Go to the line that contains "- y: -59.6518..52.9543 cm" in the listing below, then output it and every line after it exactly, omitting pictures.

■ ■ ■ ■ ■

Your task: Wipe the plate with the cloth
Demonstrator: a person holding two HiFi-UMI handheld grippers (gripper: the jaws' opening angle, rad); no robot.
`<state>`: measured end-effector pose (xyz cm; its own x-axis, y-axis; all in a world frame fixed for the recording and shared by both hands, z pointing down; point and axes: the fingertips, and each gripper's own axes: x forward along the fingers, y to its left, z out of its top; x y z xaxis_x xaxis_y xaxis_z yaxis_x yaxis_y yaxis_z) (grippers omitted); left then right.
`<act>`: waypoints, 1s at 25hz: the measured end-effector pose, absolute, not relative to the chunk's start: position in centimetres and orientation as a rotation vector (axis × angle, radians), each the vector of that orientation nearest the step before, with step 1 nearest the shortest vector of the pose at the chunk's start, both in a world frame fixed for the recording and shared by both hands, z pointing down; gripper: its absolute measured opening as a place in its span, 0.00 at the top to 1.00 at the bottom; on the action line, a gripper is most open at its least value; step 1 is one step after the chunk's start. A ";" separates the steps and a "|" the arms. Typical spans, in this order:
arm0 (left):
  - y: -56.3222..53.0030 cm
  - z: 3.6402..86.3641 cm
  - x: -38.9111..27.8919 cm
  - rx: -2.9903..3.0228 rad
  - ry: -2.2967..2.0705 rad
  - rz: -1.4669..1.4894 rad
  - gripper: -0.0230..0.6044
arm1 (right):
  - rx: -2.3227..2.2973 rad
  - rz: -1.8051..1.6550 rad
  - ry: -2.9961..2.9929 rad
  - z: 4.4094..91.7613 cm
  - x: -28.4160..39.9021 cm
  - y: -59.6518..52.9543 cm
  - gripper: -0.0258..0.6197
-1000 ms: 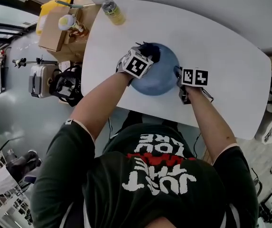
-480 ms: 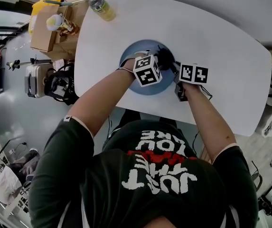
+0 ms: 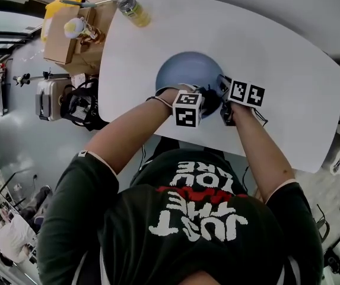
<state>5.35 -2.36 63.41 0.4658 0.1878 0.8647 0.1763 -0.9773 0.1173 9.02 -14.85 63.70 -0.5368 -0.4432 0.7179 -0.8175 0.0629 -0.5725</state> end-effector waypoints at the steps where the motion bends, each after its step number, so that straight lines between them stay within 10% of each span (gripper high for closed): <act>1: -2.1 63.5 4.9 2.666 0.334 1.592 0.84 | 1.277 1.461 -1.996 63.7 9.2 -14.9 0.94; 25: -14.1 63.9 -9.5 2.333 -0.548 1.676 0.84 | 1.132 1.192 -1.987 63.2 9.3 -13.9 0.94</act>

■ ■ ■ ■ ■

ANSWER TO THIS TASK:
  - y: -59.6518..52.9543 cm
  - gripper: -0.0258..0.6197
-1000 ms: 
-480 ms: 
+0 ms: 
<state>5.35 -2.36 63.41 0.4658 0.1878 0.8647 0.1763 -0.9773 0.1173 9.02 -14.85 63.70 -0.5368 -0.4432 0.7179 -0.8175 0.0629 -0.5725</state> end-effector waypoints at the steps where the motion bends, each after its step number, so that straight lines between them stay within 10% of each span (gripper high for closed): <act>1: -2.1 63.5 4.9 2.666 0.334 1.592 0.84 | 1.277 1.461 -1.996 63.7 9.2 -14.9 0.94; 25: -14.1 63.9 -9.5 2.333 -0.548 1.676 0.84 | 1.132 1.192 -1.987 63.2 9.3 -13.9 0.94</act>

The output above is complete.